[WORK INSTRUCTION]: Copy out the whole listing exactly as given. Skip the pictures.

[INFORMATION SUPPLIED]:
--------------------------------

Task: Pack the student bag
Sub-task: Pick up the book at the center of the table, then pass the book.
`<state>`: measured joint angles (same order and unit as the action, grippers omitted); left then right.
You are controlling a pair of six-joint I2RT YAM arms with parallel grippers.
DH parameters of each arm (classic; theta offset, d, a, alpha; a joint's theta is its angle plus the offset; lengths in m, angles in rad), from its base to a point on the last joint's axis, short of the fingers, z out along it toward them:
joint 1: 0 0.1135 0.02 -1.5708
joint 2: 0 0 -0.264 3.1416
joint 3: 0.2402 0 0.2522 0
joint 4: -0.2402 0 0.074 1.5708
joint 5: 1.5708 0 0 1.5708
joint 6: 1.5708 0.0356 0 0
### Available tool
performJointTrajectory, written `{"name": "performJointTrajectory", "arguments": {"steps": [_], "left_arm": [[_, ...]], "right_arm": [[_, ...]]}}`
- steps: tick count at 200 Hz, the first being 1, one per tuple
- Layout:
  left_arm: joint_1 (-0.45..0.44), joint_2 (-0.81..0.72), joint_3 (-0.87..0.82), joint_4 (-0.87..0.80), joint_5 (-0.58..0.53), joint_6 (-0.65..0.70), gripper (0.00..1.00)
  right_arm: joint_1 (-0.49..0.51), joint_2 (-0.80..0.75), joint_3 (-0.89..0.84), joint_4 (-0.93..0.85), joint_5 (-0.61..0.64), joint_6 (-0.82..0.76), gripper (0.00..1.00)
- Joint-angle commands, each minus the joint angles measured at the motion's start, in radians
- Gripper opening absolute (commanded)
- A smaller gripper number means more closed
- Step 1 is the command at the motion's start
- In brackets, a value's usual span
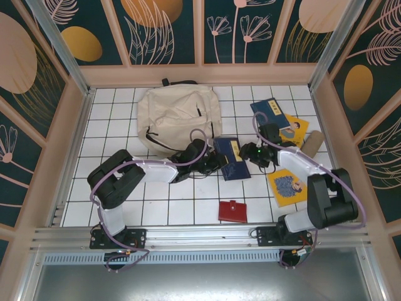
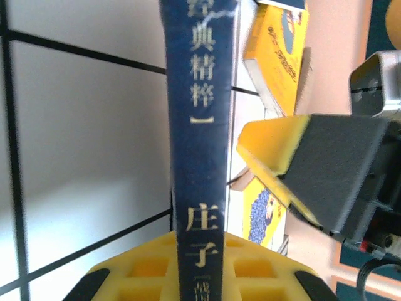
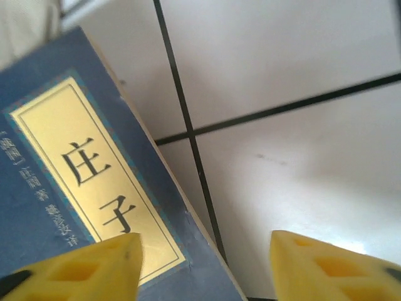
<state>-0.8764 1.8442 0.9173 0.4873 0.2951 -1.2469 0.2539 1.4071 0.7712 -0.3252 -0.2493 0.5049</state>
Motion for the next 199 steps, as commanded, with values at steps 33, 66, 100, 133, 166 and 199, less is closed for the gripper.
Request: {"name": "performJointTrajectory", "arguments": {"steps": [33,66,100,133,166,199], "left_arm": [[0.111,-0.255,0.03,-0.083,0.0,0.176,0.01],[0.235,-0.352,0.048,-0.162,0.027,0.185,0.01],[0.291,-0.399,0.116,-0.256,0.016,0.201,0.01],[0.299,-0.443,0.12,-0.228,-0.033,0.14,0.0],[0.299,-0.48,0.087,-0.125,-0.017,0.029,0.0],[0.299,-0.486,0.067,-0.052,0.035,-0.062,0.0]], "right_arm": [[-0.013,-0.167,0.056,0.091,-0.222,0.074,0.74],[0.01,-0.181,0.076,0.232,-0.323,0.18,0.8],[0.085,-0.189,0.069,0.429,-0.346,0.357,0.93],[0.135,-0.228,-0.062,0.788,-0.348,0.589,0.99],[0.192,-0.18,-0.125,1.032,-0.361,0.738,0.99],[0.253,-0.135,-0.118,1.162,-0.334,0.794,0.97]]}}
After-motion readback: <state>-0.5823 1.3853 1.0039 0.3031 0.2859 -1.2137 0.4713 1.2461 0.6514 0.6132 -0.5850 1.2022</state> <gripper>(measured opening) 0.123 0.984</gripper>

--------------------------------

[EXERCISE ANSWER]:
Task: Pack the student bag
Sub-task: Pick up the book at the center of the table, then pass the book.
`<state>`: measured joint angles (same order and unit as the action, grippers omitted); left then right.
You are controlling a pair of six-joint I2RT YAM arms with parallel grippers.
DH parameters of each arm (classic; theta offset, d, a, alpha; a joint's theta is its angle plus the offset; lengths in m, angles in rad), from its base to a point on the last joint's axis, short of the fingers, z out along it toward them:
joint 1: 0 0.1135 0.02 -1.5708
joint 2: 0 0 -0.264 3.1416
joint 3: 0.2402 0 0.2522 0
joint 4: -0.2402 0 0.074 1.5708
joint 5: 1.5708 0 0 1.5708
joint 6: 1.5708 0.0356 0 0
### Available tool
performJointTrajectory, written `{"name": "performJointTrajectory", "arguments": {"steps": [_], "left_arm": [[_, ...]], "right_arm": [[_, ...]]}}`
- steps: tick count at 200 Hz, the first being 1, one per tuple
- Layout:
  left_arm: joint_1 (-0.45..0.44), joint_2 (-0.81..0.72), joint_3 (-0.87..0.82), joint_4 (-0.87..0.80), joint_5 (-0.58..0.53), joint_6 (-0.65..0.70), gripper (0.00..1.00)
  right_arm: joint_1 (-0.49..0.51), joint_2 (-0.80..0.75), joint_3 (-0.89..0.84), joint_4 (-0.93..0.85), joint_5 (-0.61..0.64), joint_6 (-0.82..0.76), gripper (0.00..1.00)
- Joint-angle commands, each minus the joint angles measured at the motion's start, in radians
- Gripper opening absolute (commanded)
- A smaller gripper number means more closed
- Step 1 is the command at the motion's start
- In brackets, a value's usual span
<state>-0.8764 1.8442 0.9173 0.4873 0.2951 -1.2469 0.2539 1.4071 0.7712 -0.3252 -0.2493 0.5049</state>
Motion for the next 199 steps, as commanded, with values at steps 33, 66, 100, 133, 166 and 199, less is closed for the gripper.
Request: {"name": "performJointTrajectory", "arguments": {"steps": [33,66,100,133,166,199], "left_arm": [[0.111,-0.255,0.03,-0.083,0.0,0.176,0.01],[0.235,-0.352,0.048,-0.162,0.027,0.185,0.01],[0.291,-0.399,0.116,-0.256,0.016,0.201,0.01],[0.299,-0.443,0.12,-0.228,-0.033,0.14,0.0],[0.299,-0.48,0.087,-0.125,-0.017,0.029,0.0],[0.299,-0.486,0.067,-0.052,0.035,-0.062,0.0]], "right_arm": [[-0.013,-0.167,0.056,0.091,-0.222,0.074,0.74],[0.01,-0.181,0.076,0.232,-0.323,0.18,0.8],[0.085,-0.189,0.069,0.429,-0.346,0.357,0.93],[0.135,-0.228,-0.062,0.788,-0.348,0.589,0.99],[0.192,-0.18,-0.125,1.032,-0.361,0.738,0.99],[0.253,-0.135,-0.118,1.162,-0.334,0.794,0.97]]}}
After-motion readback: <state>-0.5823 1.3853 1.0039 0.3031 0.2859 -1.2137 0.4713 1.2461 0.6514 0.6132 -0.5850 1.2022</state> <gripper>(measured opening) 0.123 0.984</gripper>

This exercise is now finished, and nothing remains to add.